* [What the task requires]:
Only one stretch of the listing below is wanted: every line from the first to the line containing "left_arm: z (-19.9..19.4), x", set down exactly.
——————————
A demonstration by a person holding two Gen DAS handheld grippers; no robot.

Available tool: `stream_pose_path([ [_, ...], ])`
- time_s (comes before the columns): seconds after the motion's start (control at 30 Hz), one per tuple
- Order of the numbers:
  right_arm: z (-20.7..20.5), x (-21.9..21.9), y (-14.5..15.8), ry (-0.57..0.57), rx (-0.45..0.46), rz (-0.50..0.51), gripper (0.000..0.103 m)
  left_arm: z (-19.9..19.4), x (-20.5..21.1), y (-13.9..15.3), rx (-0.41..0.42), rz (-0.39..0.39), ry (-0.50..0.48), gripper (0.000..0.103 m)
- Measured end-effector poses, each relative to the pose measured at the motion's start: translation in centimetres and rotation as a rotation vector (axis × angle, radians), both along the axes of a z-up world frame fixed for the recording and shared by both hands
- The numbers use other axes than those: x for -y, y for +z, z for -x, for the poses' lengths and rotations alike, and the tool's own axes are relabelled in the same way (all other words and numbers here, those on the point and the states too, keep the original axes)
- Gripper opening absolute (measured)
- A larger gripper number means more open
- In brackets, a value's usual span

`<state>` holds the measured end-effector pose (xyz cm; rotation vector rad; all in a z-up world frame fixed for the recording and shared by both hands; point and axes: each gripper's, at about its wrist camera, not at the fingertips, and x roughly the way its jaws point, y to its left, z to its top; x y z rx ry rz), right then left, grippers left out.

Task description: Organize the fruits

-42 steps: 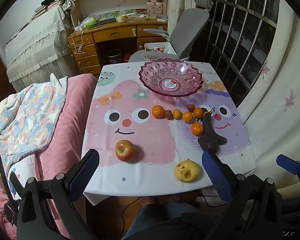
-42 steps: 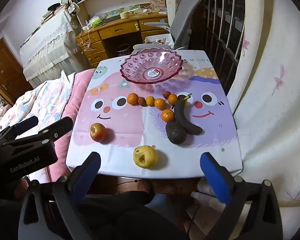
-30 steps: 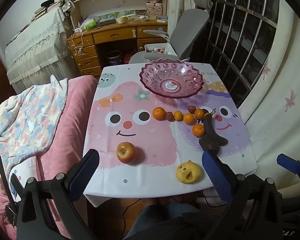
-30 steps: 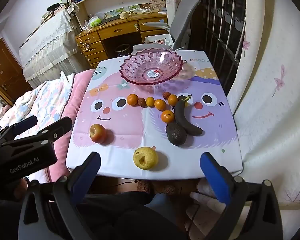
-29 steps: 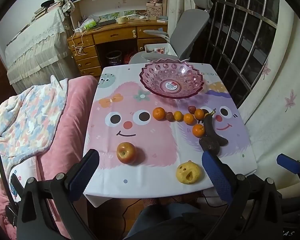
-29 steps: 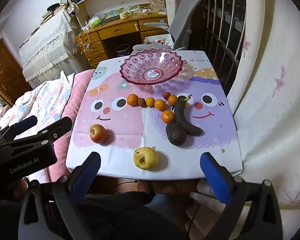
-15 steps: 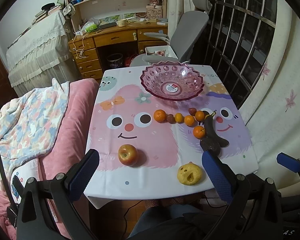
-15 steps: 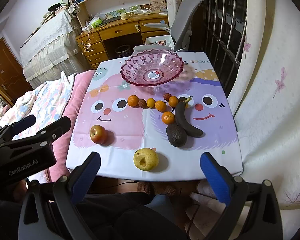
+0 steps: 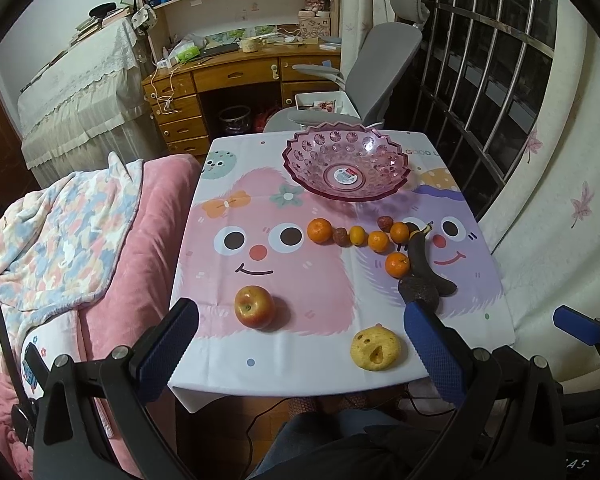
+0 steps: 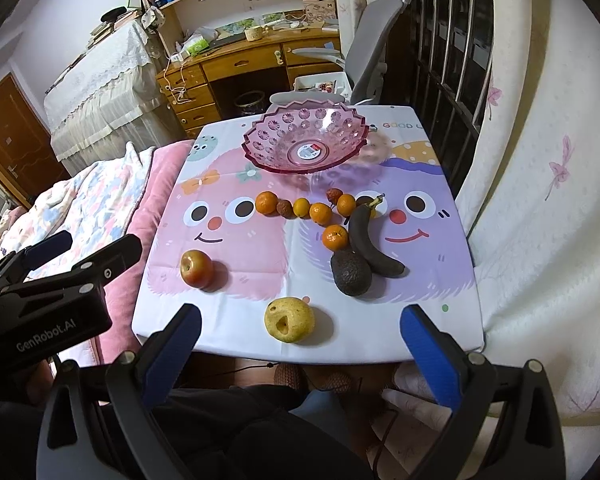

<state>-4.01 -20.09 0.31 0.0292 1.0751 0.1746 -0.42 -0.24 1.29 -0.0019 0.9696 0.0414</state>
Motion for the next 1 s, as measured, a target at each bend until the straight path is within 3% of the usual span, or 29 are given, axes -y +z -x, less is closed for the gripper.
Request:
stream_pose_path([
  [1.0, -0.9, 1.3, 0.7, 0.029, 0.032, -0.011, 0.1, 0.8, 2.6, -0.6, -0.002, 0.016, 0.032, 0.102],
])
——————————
* [Solution to the exercise]:
A demonstration by a person holding two Gen DAS handheld grippers; no robot.

Available tool: `stream_pose_path([ [_, ...], ])`
- time_s (comes before the columns): seconds after the motion's start (control at 30 Hz), one per tuple
- Order of the numbers:
  right_arm: z (-20.7..20.5), x (-21.9..21.9), y (-14.5..15.8), ry (-0.57..0.57), rx (-0.45..0.46), rz (-0.50..0.51), gripper (0.000..0.103 m)
  left_arm: z (-19.9..19.4), x (-20.5..21.1), y (-13.9..15.3), rx (-0.41..0.42), rz (-0.39..0.39), ry (-0.50..0.48), gripper (0.000..0.103 m)

The exercise is finished.